«…Его не покидали грустные, серьезные мысли о близкой смерти, о суете сует, о бренности всего земного», — читаем в первом же абзаце «Печенега». Но это вещь беллетристическая, а вот сочинение документальное, единственное, где Я повествователя и Я автора тождественны. Я говорю об «Острове Сахалине», в котором Чехов раскрылся так, как нечасто раскрывался даже в самых интимных своих письмах… При всей своей занятости часто наведывался он на сахалинский маяк. «Чем выше поднимаешься, тем свободнее дышится; море раскидывается перед глазами, приходят мало-помалу мысли, ничего общего не имеющие ни с тюрьмой, ни с каторгой, ни с ссыльною колонией, и тут только сознаешь, как скучно и трудно живется внизу».
В художественных произведениях автор куда сдержанней. Незаметно выведя нас по крутым, одному ему ведомым тропинкам на вершину, тихонько отступает он в сторону. Смотрите, дескать, сами. Разбирайтесь. Думайте… Мы смотрим — старательно, до боли в глазах — и что же видим? А то, что «до конца еще далеко-далеко и что самое сложное и трудное только еще начинается».

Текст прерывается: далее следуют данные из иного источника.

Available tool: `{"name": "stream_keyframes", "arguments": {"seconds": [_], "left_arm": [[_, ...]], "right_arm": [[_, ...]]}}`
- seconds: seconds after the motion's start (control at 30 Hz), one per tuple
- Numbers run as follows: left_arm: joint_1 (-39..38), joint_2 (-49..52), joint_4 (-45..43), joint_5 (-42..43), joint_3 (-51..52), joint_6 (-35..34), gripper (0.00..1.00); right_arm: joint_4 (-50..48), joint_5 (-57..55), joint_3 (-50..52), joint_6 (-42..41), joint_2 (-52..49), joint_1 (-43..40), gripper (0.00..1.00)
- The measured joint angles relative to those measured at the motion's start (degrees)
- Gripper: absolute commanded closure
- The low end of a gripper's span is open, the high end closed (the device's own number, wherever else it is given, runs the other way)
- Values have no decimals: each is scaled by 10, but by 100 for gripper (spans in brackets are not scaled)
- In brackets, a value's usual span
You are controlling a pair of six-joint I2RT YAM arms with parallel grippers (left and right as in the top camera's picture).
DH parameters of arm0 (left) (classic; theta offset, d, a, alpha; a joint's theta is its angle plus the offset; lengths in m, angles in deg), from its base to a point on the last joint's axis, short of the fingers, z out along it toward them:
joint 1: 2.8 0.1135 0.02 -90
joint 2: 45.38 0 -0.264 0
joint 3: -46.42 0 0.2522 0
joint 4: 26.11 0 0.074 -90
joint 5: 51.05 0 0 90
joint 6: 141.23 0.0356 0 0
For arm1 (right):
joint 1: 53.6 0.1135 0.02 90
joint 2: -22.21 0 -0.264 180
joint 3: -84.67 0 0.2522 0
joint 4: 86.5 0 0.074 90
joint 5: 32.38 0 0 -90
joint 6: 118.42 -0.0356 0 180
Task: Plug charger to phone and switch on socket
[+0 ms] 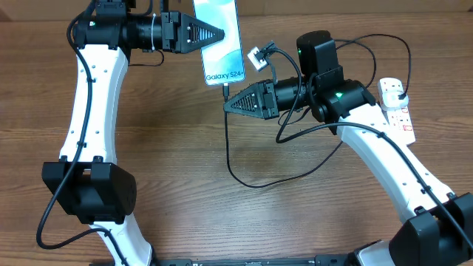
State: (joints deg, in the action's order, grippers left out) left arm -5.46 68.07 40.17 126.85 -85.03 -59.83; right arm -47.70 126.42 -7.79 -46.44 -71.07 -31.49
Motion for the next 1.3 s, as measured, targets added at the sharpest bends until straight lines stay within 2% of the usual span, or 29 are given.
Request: {"name": "stream_keyframes", "arguments": {"seconds": [0.3,1.0,1.03,1.17,1.2,1.3], "left_arm": [[0,0,0,0,0,0,96],[0,0,4,2,0,0,96],[0,0,4,2,0,0,96],[-2,0,3,-3,0,0,96],[-3,0,4,-12,0,0,96],[-2,0,22,-70,0,-5,96]], "right_arm": [[-4,2,0,-2,0,-13,96],[-85,9,0,-66,-1,-18,96],[-85,9,0,-68,-1,-18,87],[-61,-15,-1,-75,-1,-18,69],[-40,-31,-1,-74,-1,-19,61],[22,-86,0,-75,-1,-19,48]]}}
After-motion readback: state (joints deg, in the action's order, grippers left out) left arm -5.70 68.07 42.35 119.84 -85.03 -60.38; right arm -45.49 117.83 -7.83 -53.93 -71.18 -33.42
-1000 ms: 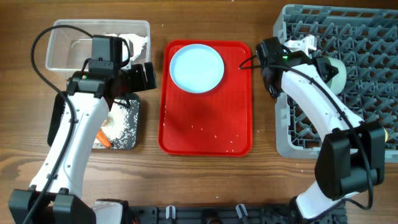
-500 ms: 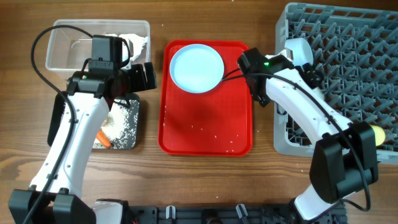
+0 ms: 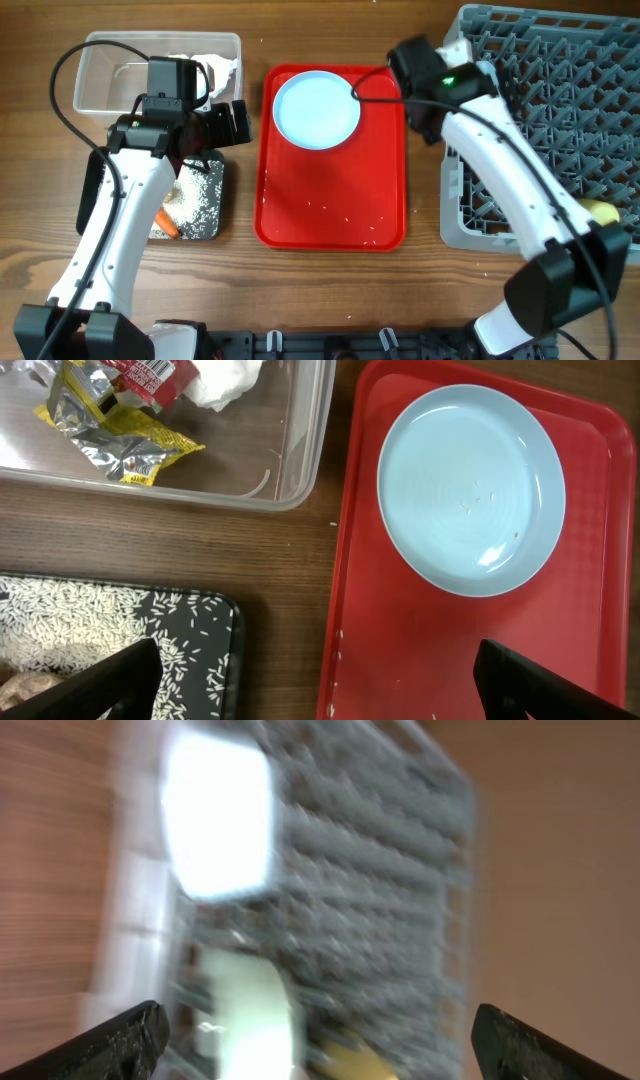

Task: Sort waste into correct bins and load items into the dishwasher rack
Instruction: 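Grasp the light-blue plate rim with the right gripper, then stand the light-blue plate upright in the rack with the right gripper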

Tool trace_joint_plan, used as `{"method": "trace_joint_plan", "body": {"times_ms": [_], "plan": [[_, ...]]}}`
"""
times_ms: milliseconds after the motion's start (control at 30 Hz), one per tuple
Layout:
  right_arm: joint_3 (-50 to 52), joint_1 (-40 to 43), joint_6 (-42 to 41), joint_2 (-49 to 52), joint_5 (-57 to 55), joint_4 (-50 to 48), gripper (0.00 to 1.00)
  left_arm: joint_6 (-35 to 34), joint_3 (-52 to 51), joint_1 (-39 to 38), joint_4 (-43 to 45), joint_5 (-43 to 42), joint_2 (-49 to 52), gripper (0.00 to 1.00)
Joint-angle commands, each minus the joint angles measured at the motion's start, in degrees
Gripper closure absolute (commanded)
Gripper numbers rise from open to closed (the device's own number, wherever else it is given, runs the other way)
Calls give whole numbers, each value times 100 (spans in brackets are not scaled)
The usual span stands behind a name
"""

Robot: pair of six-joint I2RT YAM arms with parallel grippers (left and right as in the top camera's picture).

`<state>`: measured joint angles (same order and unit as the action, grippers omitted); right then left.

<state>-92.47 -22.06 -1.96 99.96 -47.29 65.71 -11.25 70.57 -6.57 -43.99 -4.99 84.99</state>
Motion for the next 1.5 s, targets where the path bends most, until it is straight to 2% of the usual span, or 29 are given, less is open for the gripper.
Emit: {"method": "trace_joint_plan", "body": {"times_ms": [0,67,100,133,167,233,267,300,400,467,500,567,667,933,1067,1133,1300,1467], "plan": [[-503,-103,1097,-195,4669,-568,0,-11,26,31,-2,-48,31,0],[-428,-96,1058,-153,6981,-1517,0,-11,26,31,-2,-48,31,0],[-380,-96,581,-72,7252,-2031,0,-11,26,31,-2,-48,31,0],[-352,-96,116,208,7086,-2417,0,-11,26,31,-2,-48,31,0],[-352,-96,-107,409,6649,-2409,3,-11,26,31,-2,-48,31,0],[-352,-96,-1091,903,5753,-2225,18,-11,26,31,-2,-48,31,0],[-352,-103,-1200,1226,5759,-2188,24,-11,26,33,-2,-48,31,0],[-352,-101,-1200,1672,5733,-2199,30,-11,26,31,-2,-48,31,0],[-352,-72,-1172,2321,5711,-2212,34,-11,26,31,-2,-48,31,0],[-352,-15,-1147,2332,5731,-2258,40,-11,26,31,-2,-48,31,0],[-352,20,-1145,2323,5558,-2273,47,-11,26,31,-2,-48,31,0],[-350,39,-1038,2369,5145,-2225,53,-11,26,31,-2,-48,31,0],[-350,39,-791,2503,5106,-2275,58,-11,26,31,-2,-48,31,0],[-350,37,-293,3077,5261,-2566,60,-11,26,31,-2,-48,31,0],[-350,39,-254,3134,5233,-2557,88,-11,26,31,-2,-48,31,0],[-352,39,-269,3130,5235,-2518,95,-11,26,31,-2,-48,31,0],[-354,138,-269,2833,5112,-2302,96,-11,26,31,-2,-48,31,0],[-354,476,-295,1860,4981,-2216,96,-11,26,31,-2,-48,31,0]]}}
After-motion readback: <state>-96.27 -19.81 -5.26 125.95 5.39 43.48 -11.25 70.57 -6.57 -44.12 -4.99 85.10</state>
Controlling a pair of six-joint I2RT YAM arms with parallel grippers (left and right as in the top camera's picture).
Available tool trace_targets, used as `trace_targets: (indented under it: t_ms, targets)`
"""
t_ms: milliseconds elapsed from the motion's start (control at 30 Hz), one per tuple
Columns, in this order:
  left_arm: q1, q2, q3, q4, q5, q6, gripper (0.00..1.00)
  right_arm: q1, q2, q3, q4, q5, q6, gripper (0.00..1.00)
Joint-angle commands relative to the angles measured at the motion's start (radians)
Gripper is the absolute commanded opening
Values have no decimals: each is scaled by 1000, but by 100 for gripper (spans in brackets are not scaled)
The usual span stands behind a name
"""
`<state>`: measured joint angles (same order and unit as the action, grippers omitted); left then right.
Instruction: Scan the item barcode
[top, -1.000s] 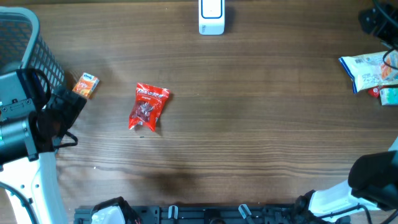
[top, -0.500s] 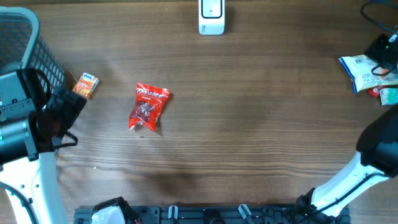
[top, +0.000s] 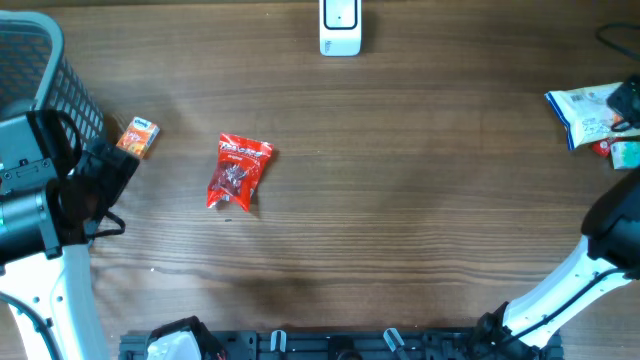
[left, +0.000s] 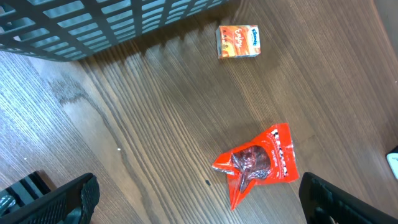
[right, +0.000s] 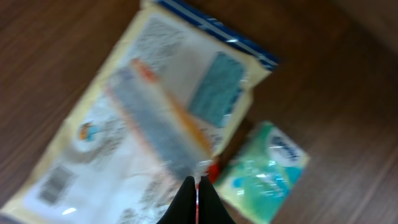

Так завершается «Дама с собачкой». Но так же примерно завершается и «Степь» («…он опустился в изнеможении на лавочку и горькими слезами приветствовал новую, неведомую жизнь, которая теперь начиналась для него…»), и «Три года», и последний — самый последний! — чеховский рассказ «Невеста»… То есть никакого конца, строго говоря, нет, ничего не завершается, — даже со смертью героя! — не обрывается, горизонт раздвинут до бесконечности, и лишь от остроты нашего взгляда зависит, что увидите вы в открывшейся панораме. Почувствуете ли, как неудержимо движется время.
Потоком времени пронизаны едва ли не все чеховские произведения. «Прошлое ушло куда-то далеко, в туман, как будто снилось…» («Архиерей»). «И всего этого точно не было. Все как сон или сказка» («Новая дача»). «И люстра в чехле, и кресла, и ковры под ногами говорили, что здесь когда-то ходили, сидели, пили чай вот эти самые люди, которые глядели теперь из рам…» («Крыжовник»). «Сколько здесь, в этих могилах, зарыто женщин и девушек, которые были красивы, очаровательны, которые любили, сгорали по ночам страстью, отдаваясь ласке» («Ионыч»). «Точно такой же ветер дул и при Рюрике, и при Иоанне Грозном, и при Петре» («Студент»). Даже смерть не в состоянии остановить этого бешеного движения. Застреливается молодой герой рассказа «Володя», падает, мертвый, лицом в стол, но это еще не конец. В последний момент Володя видит, как «его покойный отец в цилиндре с широкой черной лентой… вдруг обхватил его обеими руками, и оба они полетели в какую-то очень темную, глубокую пропасть». На первый взгляд это сродни мешку, в который просовывали толстовского Ивана Ильича, но лишь — на первый. Мешок и пропасть — вещи все-таки разные. В первом есть дно, есть конец, а вторая бесконечна. Не потому ли неистово религиозный Толстой так панически боялся смерти, а Чехов смотрел на нее… ну, если не спокойно, то, во всяком случае, страха своего не выказывал. Тут он был фаталистом. «Надо быть ко всему готовым, — писал он в 1898 году сестре Марии, — ко всему относиться как к неизбежно необходимому, как это ни грустно». Письмо написано в середине ноября, но погода в Ялте, где Чехов намеревался провести зиму, стояла теплая, однако он знал, что это последние теплые дни: скоро заморосят дожди, вершины гор скроются в рыхлых серых облаках, с моря задуют ветры. Но ведь все равно, говорит он в другом письме, «рано или поздно умрем, стало быть, хандрить по меньшей мере нерасчетливо».